Isabel gave a small smile. “’Tis strange, my sister. But not as strange as the rest of this tale. Hatchet-face and his page accompanied the king from Lisbon to Evora and finally to the king’s favourite hunting grounds at Setubal. Hatchet-face also had with him Edward Brampton, a man I once met with our mother when you were but an infant, Catalina. He came as part of the English party negotiating for your hand in marriage to Prince Arthur. Brampton’s name and adoptive country well hid his tangled history. Whilst sponsored to the true faith by Edward IV, the man was a lowly born Portuguese Jew and, I believe, a bastard. I spoke to Brampton one day...” Princess Isabel’s lips tightened, her eyes slanting sideways from her sewing. A frown deepened lines between her fine brows. She gazed at the nearby budding white roses, her pale face strangely composed.

Isabel turned glazed eyes back to her sisters. Beatriz thought of still, deep waters that hid so much. Uneasy, she shifted on the rug.
Is Isabel keeping a secret from her sisters? Why do I feel a threat of some
kind?

Isabel started sewing again. “I thought Brampton treated his page strangely – sometimes like a son, sometimes with deference, but also like a man burdened by a responsibility he no longer desired or wanted. At those times, his eyes simmered with resentment. Once I asked him why the page distressed him so.” Isabel laughed briefly, noticing Catalina widened eyes of surprise. “I am a grown woman, Catalina...” Isabel took in a deep breath, “... and a woman then happily wedded. I can speak to men if I wish, and knowing Brampton in the past gave me the liberty to address him directly.” Seeing Catalina’s confusion, Isabel leaned towards her. “Believe me, my sister, there are times when women must question men, otherwise we risk knowing nothing at all.”

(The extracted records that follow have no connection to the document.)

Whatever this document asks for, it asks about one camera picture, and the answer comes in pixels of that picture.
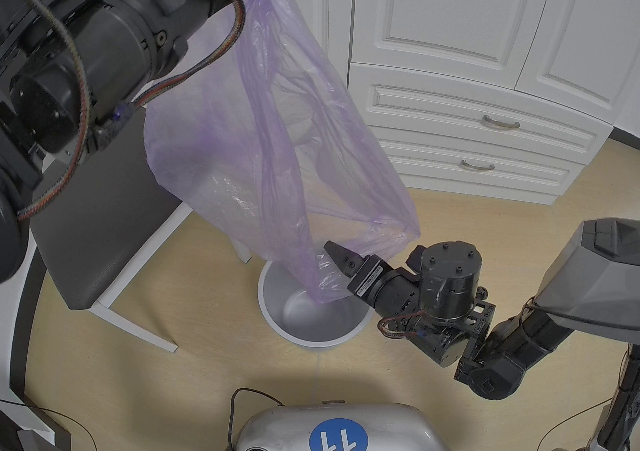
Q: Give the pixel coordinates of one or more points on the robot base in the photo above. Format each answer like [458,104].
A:
[300,431]

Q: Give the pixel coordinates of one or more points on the white trash bin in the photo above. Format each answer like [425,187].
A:
[295,311]

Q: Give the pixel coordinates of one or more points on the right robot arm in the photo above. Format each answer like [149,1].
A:
[590,279]

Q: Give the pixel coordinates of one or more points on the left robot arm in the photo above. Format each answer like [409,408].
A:
[45,108]

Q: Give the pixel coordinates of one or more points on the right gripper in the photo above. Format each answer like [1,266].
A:
[395,294]

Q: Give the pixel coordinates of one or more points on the white chair grey cushions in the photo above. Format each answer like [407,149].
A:
[100,239]

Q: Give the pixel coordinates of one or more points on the white wardrobe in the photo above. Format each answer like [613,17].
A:
[450,13]

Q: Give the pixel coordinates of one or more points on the purple plastic bag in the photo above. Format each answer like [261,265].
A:
[300,139]

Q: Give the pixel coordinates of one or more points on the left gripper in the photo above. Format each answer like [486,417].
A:
[150,33]

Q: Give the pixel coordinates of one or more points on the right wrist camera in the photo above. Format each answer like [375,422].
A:
[415,259]

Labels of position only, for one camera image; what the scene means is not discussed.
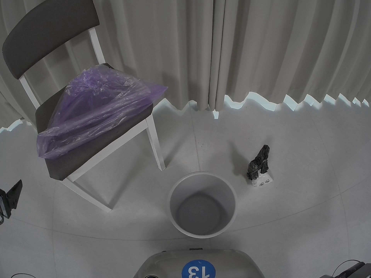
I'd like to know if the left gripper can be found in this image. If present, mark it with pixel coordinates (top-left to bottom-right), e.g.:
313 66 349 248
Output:
0 180 23 219

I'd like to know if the purple plastic bag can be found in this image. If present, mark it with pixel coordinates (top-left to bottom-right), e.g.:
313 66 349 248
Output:
37 64 169 159

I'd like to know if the black plastic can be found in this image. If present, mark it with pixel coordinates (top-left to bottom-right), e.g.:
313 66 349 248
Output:
246 144 271 181

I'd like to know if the clear printed wrapper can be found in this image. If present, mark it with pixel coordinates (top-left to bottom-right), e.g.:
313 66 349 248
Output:
251 173 274 187

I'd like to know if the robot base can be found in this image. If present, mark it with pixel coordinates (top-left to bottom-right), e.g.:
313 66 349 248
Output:
136 248 265 278

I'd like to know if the white trash bin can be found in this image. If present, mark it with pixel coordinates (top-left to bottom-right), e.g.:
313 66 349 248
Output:
167 171 238 238

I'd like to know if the grey white chair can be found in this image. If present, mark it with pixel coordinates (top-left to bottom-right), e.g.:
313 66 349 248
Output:
2 0 166 213

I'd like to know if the white curtain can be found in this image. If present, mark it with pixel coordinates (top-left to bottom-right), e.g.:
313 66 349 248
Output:
209 0 371 111
0 0 215 130

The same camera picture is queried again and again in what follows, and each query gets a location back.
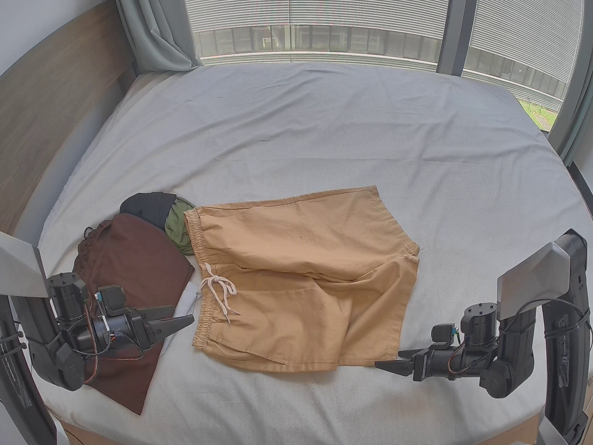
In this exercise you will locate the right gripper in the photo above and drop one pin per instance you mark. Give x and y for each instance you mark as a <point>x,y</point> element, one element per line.
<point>438,362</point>

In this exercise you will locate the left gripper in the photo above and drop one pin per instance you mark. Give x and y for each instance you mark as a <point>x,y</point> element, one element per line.
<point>120,334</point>

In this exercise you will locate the tan shorts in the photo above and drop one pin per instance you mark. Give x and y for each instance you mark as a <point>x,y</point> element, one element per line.
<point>301,248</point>

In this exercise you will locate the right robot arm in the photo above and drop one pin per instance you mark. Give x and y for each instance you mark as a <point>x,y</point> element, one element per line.
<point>532,281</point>

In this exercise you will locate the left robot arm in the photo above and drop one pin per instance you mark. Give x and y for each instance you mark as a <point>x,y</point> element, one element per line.
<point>65,295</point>

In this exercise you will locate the bed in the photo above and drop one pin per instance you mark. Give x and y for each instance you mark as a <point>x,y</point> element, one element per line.
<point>301,132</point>

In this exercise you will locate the white garment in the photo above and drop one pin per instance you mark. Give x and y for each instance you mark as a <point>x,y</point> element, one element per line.
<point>187,299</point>

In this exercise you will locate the brown shorts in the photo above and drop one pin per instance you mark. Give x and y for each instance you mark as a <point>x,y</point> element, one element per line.
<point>139,257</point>

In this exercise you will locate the green garment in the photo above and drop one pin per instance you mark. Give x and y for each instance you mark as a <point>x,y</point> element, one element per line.
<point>176,225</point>

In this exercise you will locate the black garment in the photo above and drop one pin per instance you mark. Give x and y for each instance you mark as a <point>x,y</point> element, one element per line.
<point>143,206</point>

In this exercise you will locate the grey-green curtain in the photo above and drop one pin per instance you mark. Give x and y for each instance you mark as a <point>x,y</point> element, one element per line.
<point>577,86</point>
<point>153,26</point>

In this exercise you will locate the window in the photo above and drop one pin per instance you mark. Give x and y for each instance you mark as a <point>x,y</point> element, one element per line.
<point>324,7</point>

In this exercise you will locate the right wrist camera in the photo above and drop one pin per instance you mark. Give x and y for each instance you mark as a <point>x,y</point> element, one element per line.
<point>444,335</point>

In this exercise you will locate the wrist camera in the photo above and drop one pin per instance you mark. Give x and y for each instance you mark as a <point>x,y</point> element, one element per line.
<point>444,335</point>
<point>111,300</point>

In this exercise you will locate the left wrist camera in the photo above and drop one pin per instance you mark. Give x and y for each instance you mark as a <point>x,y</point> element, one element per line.
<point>111,300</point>

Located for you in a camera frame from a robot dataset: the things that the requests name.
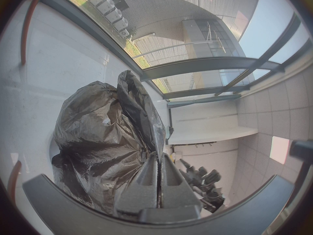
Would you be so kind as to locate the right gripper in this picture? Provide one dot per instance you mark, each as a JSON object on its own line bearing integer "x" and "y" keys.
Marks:
{"x": 194, "y": 179}

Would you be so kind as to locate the black plastic bag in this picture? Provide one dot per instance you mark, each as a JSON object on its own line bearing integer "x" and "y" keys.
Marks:
{"x": 97, "y": 131}

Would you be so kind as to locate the window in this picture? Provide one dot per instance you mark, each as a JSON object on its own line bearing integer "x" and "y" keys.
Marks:
{"x": 195, "y": 64}

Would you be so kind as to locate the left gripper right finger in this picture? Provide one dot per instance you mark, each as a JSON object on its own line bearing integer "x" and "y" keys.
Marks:
{"x": 173, "y": 190}

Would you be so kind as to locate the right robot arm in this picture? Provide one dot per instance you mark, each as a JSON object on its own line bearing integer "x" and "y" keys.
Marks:
{"x": 210, "y": 194}

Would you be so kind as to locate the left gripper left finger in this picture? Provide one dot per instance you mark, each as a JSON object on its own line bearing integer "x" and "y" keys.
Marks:
{"x": 144, "y": 190}

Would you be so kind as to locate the wooden chair with white cushions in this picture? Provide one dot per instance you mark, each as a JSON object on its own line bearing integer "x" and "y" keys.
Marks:
{"x": 24, "y": 45}

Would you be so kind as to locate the white trash bin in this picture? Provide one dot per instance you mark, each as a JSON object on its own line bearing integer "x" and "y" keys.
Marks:
{"x": 52, "y": 146}

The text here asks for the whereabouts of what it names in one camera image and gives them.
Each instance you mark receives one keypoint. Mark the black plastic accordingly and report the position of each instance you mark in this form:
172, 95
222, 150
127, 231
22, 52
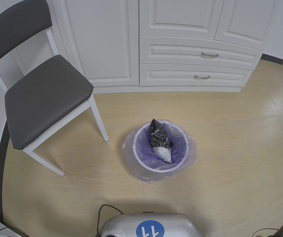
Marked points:
158, 136

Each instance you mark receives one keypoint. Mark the white trash bin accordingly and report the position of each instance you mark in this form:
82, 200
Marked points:
161, 169

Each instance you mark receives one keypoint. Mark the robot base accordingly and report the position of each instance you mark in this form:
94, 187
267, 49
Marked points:
151, 223

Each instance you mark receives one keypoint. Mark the purple plastic bag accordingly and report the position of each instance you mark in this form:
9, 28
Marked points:
131, 162

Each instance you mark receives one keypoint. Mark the white printed wrapper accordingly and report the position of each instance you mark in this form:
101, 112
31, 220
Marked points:
164, 154

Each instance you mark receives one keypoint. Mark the white chair grey cushions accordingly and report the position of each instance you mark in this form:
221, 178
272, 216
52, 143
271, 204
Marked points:
47, 90

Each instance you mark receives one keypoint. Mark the white wardrobe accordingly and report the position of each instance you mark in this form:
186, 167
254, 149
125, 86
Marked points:
180, 21

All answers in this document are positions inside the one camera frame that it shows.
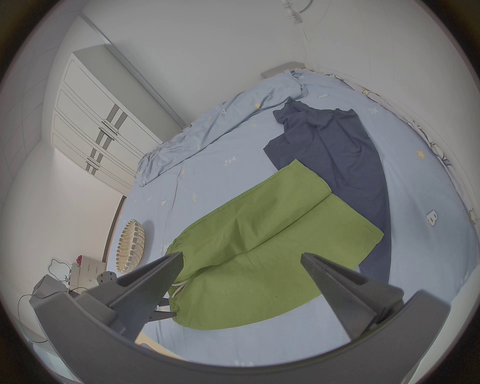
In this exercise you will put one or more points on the green shorts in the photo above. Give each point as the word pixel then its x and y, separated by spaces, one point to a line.
pixel 262 243

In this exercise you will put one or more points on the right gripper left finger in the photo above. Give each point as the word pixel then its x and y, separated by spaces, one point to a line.
pixel 142 292

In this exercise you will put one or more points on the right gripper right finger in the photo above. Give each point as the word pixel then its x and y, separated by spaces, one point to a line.
pixel 348 300

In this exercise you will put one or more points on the dark blue garment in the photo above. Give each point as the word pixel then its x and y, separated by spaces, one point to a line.
pixel 337 150

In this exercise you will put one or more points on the white chest of drawers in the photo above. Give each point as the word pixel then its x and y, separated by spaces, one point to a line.
pixel 90 268

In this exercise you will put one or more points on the bed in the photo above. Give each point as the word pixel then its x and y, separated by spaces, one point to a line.
pixel 225 176

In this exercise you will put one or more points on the pale blue quilt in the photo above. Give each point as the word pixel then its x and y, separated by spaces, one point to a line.
pixel 210 127

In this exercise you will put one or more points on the round woven basket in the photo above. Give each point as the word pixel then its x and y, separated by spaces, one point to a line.
pixel 129 247

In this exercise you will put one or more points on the white wardrobe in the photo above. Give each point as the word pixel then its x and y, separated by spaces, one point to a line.
pixel 93 112

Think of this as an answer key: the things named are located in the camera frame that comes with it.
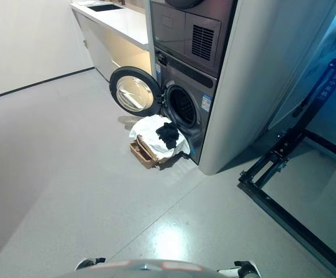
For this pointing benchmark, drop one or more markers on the silver robot torso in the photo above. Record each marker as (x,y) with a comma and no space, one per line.
(145,270)

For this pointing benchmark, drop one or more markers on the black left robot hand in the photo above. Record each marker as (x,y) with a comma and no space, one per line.
(89,263)

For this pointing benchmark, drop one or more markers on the black recessed sink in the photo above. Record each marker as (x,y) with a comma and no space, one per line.
(104,7)

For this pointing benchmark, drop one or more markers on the brown laundry basket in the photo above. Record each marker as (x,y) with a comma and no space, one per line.
(145,159)

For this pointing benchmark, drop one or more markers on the black garment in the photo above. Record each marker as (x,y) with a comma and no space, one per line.
(168,134)

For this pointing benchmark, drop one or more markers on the white counter cabinet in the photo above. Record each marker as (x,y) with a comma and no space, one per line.
(121,20)

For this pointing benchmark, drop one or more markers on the black metal frame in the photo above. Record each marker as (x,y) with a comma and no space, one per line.
(272,162)

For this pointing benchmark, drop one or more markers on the white cloth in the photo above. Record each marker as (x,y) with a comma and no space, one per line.
(147,130)

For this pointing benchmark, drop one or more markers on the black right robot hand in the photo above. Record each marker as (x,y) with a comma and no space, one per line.
(244,269)

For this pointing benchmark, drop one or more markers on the dark grey stacked dryer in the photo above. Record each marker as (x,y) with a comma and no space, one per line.
(171,29)

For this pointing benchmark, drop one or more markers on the dark grey washing machine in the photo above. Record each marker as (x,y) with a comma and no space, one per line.
(185,72)

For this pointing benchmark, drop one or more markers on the blue white label sticker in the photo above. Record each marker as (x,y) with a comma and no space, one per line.
(206,102)

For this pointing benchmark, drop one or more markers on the white appliance enclosure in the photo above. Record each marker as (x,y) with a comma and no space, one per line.
(243,101)

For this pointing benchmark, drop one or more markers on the round washer door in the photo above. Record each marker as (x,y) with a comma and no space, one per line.
(114,84)

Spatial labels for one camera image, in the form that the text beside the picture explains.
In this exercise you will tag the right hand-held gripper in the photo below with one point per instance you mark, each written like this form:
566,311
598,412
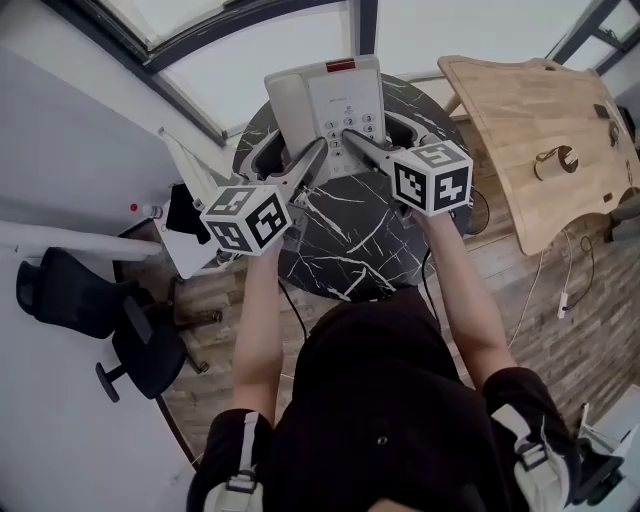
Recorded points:
435,180

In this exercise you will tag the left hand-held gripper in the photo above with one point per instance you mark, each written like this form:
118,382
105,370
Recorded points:
245,220

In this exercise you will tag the white telephone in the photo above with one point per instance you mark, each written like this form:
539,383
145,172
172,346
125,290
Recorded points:
330,95

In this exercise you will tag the person's right forearm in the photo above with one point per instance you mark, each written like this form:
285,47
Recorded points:
465,300

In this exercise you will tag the person's left forearm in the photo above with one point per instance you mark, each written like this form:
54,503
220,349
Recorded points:
260,340

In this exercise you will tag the black marble round table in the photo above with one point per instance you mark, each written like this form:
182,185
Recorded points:
350,235

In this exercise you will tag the black cloth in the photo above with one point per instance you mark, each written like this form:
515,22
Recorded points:
182,215

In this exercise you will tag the white side table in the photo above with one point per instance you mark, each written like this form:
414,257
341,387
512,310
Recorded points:
187,255

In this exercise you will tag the light wooden desk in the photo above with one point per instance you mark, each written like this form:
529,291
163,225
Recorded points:
525,110

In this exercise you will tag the clear bottle with red cap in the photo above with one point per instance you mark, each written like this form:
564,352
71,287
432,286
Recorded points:
150,211

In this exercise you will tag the small black rectangular device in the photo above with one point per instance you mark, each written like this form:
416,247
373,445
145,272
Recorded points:
602,111

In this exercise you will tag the white desk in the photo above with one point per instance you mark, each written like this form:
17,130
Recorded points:
75,240

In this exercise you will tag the white power strip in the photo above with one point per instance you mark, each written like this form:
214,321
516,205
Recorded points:
563,306

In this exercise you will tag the black office chair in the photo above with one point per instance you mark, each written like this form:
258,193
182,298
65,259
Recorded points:
70,295

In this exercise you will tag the person's black clothing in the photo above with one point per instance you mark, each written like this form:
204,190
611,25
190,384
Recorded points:
380,400

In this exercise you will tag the black window frame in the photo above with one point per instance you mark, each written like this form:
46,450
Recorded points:
190,105

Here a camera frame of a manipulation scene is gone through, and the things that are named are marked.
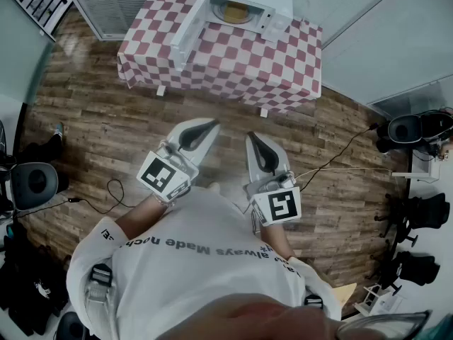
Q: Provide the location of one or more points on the white microwave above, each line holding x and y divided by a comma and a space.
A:
279, 27

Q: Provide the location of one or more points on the pile of black bags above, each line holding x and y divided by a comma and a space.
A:
28, 289

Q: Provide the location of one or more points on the small white rack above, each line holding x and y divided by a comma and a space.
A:
369, 297

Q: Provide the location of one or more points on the white table leg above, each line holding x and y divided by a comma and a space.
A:
264, 112
161, 90

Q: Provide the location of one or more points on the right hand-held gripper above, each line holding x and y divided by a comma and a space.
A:
281, 205

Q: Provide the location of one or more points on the red white checkered tablecloth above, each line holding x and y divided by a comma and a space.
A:
240, 62

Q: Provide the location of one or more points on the person's right forearm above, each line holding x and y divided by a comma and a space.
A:
277, 241

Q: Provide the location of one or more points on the white desk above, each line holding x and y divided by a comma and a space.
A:
419, 168

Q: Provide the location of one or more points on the glass microwave turntable plate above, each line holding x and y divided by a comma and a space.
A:
217, 12

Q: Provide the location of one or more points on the black office chair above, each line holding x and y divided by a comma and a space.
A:
417, 269
423, 212

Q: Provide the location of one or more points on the grey office chair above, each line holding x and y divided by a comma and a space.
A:
33, 184
403, 130

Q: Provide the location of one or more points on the person's eyeglasses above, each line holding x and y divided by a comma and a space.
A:
385, 326

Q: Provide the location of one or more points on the yellow container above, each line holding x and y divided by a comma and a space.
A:
235, 12

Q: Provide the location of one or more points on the person's left forearm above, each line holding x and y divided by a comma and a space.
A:
139, 220

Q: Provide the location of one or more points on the black harness buckle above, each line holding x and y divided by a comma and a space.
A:
101, 274
314, 301

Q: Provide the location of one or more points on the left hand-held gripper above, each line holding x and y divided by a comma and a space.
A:
161, 175

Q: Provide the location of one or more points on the window with white blinds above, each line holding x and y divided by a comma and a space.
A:
124, 2

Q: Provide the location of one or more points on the person's white printed shirt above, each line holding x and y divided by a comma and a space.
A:
177, 278

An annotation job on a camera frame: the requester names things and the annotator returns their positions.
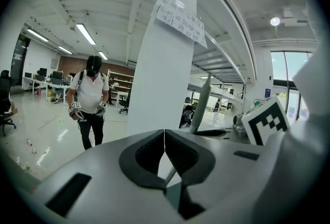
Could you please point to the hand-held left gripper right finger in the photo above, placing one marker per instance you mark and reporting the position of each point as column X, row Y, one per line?
column 227, row 179

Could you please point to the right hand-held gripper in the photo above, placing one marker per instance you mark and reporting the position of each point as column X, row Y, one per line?
column 265, row 120

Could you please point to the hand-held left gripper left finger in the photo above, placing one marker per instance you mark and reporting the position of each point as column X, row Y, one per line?
column 103, row 166

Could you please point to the pile of black equipment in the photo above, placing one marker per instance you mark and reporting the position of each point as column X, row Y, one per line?
column 187, row 116

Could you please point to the scattered small white bottles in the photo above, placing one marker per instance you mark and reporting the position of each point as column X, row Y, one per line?
column 29, row 142

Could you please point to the white storage shelf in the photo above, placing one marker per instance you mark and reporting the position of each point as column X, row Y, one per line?
column 121, row 81

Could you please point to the glass entrance door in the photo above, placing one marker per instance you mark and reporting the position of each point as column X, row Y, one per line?
column 279, row 76

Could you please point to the small cardboard box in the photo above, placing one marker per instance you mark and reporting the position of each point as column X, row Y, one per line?
column 14, row 108

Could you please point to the row of white office desks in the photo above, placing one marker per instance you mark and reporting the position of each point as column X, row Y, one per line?
column 38, row 81

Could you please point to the long ceiling light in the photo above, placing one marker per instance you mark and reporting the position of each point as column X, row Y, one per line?
column 37, row 35
column 65, row 50
column 85, row 33
column 102, row 55

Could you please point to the handwritten paper note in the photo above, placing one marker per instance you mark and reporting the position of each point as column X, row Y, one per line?
column 178, row 19

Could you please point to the black mesh office chair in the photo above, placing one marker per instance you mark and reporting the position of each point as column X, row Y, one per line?
column 5, row 94

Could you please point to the round ceiling lamp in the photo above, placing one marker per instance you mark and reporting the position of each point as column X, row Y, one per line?
column 275, row 21

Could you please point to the white ceiling unit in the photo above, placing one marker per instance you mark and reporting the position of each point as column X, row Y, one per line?
column 294, row 15

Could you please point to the green exit sign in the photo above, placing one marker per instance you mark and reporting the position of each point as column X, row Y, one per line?
column 23, row 38

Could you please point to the blue wall sign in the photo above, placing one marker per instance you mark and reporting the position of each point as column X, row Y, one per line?
column 267, row 92

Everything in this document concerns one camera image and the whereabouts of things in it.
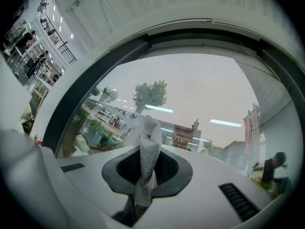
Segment black window frame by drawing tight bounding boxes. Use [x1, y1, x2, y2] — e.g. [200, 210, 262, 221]
[41, 27, 305, 200]

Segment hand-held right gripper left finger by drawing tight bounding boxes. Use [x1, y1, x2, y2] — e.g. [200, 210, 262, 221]
[57, 146, 143, 229]

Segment grey cloth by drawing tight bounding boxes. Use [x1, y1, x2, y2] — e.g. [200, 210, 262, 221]
[123, 115, 163, 208]

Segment large window glass pane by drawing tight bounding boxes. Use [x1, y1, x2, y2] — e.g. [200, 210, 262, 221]
[56, 53, 295, 200]

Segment black mezzanine railing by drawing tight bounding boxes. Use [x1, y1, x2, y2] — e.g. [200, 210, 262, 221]
[38, 0, 78, 65]

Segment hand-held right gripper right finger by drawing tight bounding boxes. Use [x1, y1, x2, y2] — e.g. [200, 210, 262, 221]
[134, 145, 275, 229]

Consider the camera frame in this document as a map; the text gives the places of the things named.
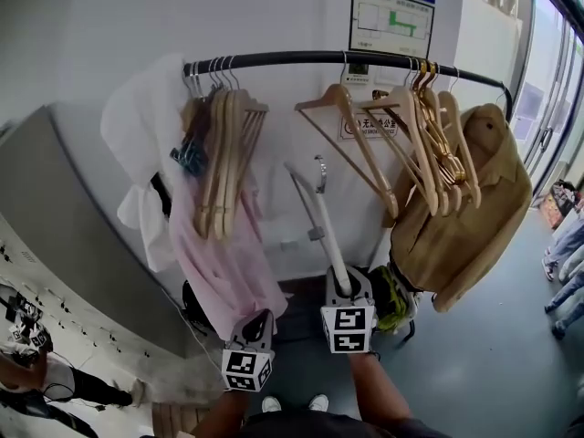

“And Brampton? What did he say, my lady princess?” asked little Maria.

Her face no longer clouded, Isabel smiled. “Nothing that day. But another time we were out hunting and I found my horse alongside his. He told me then his tale. I have repeated it to the queen since coming home.” Coming to the end of her thread, Isabel gazed at her sisters. “Mother said it was ludicrous – spun from moonbeams and an addled brain of a mad man.” With a flicker of annoyance, she pushed back a few strands of hair. Since her hair started to grow again, it often escaped from beneath her head veils, tickling the hollows of her cheeks.

“Brampton’s story was that the last York king put his nephew Richard into his care, making him vow to take him to Flanders if he lost the battle with Henry Tudor. When King Richard was no more, Brampton said he could do no other than keep his promise to his dead sire. Thus, Brampton claimed the page with Hatchet-face was the White Rose himself and the rightful King of all England.”

The full implication of her words spun around them a net of silence. Beatriz saw Catalina narrow her eyes. The child looked over to the same bush of white roses that had captured Isabel’s attention just moments before. The flowers trembled in a sudden gust of wind, and petals swirled in the air, drifting to the ground. She turned back to her older sister. “There were two sons of King Edward. What of the older one, the one named for his father? Wouldn’t he be the rightful heir? How did Brampton explain that?”

“Uno Piqueño, you’re learnt well from Latina. I did think to ask this question of Brampton. He said it was believed someone poisoned the older boy. Believing he protected the boys by placing them in the Tower, King Richard took the news of his nephew’s death to heart. The suspicion of poison just made it worse.

“King Richard hid the younger boy in the home of a man he trusted and made Brampton vow that if all went wrong for him, he would take his nephew to Flanders and to his aunt, the Duchess Margaret. This Brampton did, but with Flanders so close to England the duchess feared discovery by Tudor spies. She, in turn, entrusted Brampton on another mission, to take the boy to Portugal, and she placed him in the care of Hatchet-face. Proven loyal in the past to those who paid him well, this man’s protection would cause those wanting to capture the youth to think twice before treading on dangerous ground.”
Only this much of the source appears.